All of the data should be restated exactly as it stands.

=== GIVEN DATA ===

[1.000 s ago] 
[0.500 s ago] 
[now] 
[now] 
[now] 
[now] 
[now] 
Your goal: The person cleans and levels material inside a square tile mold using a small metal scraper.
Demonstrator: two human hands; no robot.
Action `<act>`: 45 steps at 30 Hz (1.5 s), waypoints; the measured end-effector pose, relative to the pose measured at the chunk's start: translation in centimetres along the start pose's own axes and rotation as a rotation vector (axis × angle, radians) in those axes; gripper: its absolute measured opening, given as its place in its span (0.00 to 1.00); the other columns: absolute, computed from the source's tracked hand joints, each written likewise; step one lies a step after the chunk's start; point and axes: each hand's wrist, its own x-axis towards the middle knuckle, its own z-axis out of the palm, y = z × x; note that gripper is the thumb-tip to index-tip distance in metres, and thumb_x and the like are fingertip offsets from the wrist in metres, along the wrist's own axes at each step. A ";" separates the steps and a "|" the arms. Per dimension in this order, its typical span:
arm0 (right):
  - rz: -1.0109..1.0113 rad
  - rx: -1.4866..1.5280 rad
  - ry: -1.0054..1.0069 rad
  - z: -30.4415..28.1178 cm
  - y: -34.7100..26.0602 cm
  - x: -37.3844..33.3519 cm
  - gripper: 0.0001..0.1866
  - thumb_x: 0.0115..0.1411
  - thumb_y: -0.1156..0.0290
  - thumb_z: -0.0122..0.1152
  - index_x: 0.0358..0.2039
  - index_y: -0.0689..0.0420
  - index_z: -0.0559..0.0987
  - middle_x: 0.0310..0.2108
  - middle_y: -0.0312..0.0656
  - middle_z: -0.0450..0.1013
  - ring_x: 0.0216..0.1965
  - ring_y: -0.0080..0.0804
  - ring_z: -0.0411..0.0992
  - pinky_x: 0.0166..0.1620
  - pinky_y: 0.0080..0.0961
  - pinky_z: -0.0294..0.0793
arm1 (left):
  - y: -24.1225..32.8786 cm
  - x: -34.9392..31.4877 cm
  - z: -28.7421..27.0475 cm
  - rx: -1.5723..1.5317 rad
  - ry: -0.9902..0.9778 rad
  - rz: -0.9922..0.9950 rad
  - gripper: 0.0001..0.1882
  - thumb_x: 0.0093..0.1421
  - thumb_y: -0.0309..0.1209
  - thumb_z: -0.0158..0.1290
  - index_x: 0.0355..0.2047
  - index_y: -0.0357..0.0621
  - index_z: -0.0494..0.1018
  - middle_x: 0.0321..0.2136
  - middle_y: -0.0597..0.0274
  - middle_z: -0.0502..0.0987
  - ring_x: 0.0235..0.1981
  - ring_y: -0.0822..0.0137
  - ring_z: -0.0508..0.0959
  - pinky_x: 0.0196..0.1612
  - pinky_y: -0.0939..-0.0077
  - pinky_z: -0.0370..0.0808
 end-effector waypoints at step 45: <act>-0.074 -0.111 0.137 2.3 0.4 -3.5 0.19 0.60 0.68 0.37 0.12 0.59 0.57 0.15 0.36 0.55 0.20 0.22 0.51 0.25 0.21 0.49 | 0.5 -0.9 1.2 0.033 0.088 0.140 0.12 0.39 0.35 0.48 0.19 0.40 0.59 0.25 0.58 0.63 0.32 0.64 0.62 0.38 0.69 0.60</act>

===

OUTPUT =>
[1.000 s ago] 
[0.500 s ago] 
[now] 
[now] 
[now] 
[now] 
[now] 
Your goal: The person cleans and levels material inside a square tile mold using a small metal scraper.
Demonstrator: two human hands; no robot.
Action `<act>`: 45 steps at 30 Hz (1.5 s), waypoints; the measured end-effector pose, relative to the pose measured at the chunk's start: translation in centimetres along the start pose's own axes and rotation as a rotation vector (axis × angle, radians) in those axes; gripper: its absolute measured opening, given as its place in its span (0.00 to 1.00); the other columns: absolute, computed from the source's tracked hand joints, each written likewise; step one lies a step after the chunk's start; point and axes: each hand's wrist, its own x-axis towards the middle knuckle, its own z-axis out of the palm, y = z × x; note that gripper is the thumb-tip to index-tip distance in metres, and thumb_x and the like are fingertip offsets from the wrist in metres, along the wrist's own axes at each step. A ";" separates the steps and a "|" the arms. Per dimension in this order, its typical span:
arm0 (right):
  - rz: -1.0109..1.0113 rad
  - rx: -1.4866..1.5280 rad
  - ry: -1.0054..1.0069 rad
  - z: -30.4415..28.1178 cm
  - y: -34.7100..26.0602 cm
  - x: -37.3844..33.3519 cm
  - gripper: 0.0001..0.1866
  - thumb_x: 0.0115..0.1411
  - thumb_y: -0.1156..0.0290
  - thumb_z: -0.0122..0.1152
  - index_x: 0.0358..0.2039
  - index_y: -0.0689..0.0420
  - index_z: -0.0559..0.0987
  - middle_x: 0.0310..0.2108
  - middle_y: -0.0312..0.0656
  - middle_z: -0.0450..0.1013
  - ring_x: 0.0216..0.1965
  - ring_y: -0.0080..0.0804
  - ring_z: -0.0411..0.0992
  - pinky_x: 0.0166..0.1620
  - pinky_y: 0.0080..0.0961
  - pinky_z: -0.0294..0.0793
arm1 (left):
  - y: -24.1225..32.8786 cm
  - x: -34.9392..31.4877 cm
  - z: -28.7421..27.0475 cm
  - rx: -1.5723..1.5317 rad
  - ry: -0.9902..0.9778 rad
  - rz: -0.9922..0.9950 rad
  - gripper: 0.0001..0.1882
  - thumb_x: 0.0093..0.1421
  - thumb_y: -0.0309..0.1209
  - thumb_z: -0.0158..0.1290
  - index_x: 0.0355..0.2047
  - index_y: -0.0357..0.0621
  - index_z: -0.0494..0.1018
  - middle_x: 0.0321..0.2136
  - middle_y: -0.0597..0.0274
  - middle_z: -0.0502..0.0987
  - ring_x: 0.0235..0.1981
  - ring_y: -0.0822..0.0137
  - ring_z: -0.0508..0.0959
  - pinky_x: 0.0196..0.1612
  - pinky_y: -0.0939..-0.0077
  - pinky_z: -0.0370..0.0808
 end-effector waypoints at step 45: <act>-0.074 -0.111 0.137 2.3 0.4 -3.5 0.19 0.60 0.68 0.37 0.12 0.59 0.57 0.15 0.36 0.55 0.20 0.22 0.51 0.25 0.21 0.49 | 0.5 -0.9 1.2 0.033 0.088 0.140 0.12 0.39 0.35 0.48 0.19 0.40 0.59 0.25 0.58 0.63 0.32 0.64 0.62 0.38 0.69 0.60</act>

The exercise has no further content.